The British government ordered at least four desks to be made from the timbers of the ship, and they were constructed by cabinetmakers at the Joiner's Shop of Chatham Dockyard. A large partner's desk was presented to U.S. President Rutherford B. Hayes in 1880 as a gesture of thanks for the rescue and return of Resolute. Since then, this desk—known as the Resolute desk—has been used by every American President in some capacity except Lyndon Johnson, Richard Nixon, and Gerald Ford. Eight Presidents have used it as their official desk in the Oval Office starting with John F. Kennedy, but some have had it in their private study in the Executive Residence.

A second desk, called the Grinnell Desk or the Queen Victoria Desk, was also made from the timbers of HMS Resolute. This smaller lady's desk was presented to the widow of Henry Grinnell in 1880 in recognition of her husband's generous contributions to the search for Franklin. In 1983, it was given to the New Bedford Whaling Museum and is in their collection in New Bedford, Massachusetts.

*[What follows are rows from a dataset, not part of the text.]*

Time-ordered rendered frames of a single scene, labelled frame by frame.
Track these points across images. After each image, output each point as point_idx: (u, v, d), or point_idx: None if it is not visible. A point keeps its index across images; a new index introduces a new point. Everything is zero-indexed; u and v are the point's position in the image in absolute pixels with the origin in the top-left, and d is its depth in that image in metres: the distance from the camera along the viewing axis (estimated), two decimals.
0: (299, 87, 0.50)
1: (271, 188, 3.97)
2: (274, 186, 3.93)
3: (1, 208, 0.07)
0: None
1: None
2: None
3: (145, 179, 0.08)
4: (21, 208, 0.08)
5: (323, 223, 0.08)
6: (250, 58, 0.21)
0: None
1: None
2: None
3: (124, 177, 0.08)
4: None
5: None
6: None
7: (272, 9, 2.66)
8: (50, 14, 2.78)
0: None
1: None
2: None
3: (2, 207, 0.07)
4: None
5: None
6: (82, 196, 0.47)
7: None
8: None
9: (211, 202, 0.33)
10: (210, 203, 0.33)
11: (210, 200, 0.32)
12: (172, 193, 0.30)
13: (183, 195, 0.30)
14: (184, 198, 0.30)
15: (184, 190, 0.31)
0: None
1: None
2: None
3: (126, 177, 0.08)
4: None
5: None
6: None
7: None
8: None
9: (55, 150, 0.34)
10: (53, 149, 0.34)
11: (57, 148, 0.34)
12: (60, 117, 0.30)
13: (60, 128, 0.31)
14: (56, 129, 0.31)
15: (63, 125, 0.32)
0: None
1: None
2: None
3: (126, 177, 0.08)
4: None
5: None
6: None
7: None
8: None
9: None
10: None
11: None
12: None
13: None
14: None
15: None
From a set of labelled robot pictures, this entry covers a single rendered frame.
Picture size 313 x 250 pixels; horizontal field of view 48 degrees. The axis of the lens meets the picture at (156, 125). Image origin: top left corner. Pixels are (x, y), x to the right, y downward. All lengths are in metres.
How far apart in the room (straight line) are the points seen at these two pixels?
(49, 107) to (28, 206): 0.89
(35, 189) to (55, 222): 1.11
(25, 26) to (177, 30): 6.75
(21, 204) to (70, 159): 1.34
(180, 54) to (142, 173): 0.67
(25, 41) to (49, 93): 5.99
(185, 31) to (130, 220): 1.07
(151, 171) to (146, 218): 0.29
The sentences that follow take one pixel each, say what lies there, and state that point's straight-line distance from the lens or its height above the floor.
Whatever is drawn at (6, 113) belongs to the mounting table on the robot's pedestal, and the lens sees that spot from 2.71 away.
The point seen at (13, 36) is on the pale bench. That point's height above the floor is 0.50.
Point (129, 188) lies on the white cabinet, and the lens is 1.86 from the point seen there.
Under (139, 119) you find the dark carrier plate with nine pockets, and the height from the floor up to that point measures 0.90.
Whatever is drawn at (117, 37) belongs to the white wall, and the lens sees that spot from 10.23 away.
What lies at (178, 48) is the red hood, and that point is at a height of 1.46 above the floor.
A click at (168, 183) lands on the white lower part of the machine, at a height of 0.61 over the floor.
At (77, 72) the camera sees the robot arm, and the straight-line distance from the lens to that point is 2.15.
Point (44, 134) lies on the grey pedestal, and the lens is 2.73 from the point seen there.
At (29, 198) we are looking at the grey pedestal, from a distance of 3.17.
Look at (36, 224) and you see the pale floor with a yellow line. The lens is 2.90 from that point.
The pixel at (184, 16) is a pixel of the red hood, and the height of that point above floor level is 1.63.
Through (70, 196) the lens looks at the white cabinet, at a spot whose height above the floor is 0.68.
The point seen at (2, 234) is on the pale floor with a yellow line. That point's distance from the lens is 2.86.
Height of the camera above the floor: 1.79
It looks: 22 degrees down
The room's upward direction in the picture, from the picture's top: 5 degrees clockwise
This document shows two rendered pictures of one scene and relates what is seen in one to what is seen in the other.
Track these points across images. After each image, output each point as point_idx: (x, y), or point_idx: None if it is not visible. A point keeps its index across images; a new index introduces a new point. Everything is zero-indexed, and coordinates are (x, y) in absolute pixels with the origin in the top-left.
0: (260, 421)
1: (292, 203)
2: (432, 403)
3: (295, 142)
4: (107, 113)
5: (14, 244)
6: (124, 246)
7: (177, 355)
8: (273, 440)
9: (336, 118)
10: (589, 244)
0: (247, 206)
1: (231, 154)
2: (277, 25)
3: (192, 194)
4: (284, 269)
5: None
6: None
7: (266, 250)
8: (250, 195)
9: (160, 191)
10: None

A third desk, or more accurately a writing table, was commissioned by Queen Victoria; it remains part of the Royal Collection.

==HMS Resolute in popular media==
- The 2007 novel HMS Resolute by Elizabeth Matthews is about the discovery of Resolute by the whaler George Henry.
- HMS Resolutes story is an integral clue in the plot of the film National Treasure: Book of Secrets. The relevance of the two desks to the discovery of further clues is concealed in the version of the Statue of Liberty upon the Île aux Cygnes in Paris, France. The aphorism "These twins stand resolute to preserve what we are looking for" refers to the twin Resolute desks made from the ship's timbers, with one located in The White House and the other in the National Museum of the Royal Navy at Portsmouth (though in the film, the desk is located in Buckingham Palace).
- The book Resolute, by Martin Sandler, tells the story, with historical accuracy, of all the different expeditions tied to the one by John Franklin, HMS Resolute being one of them.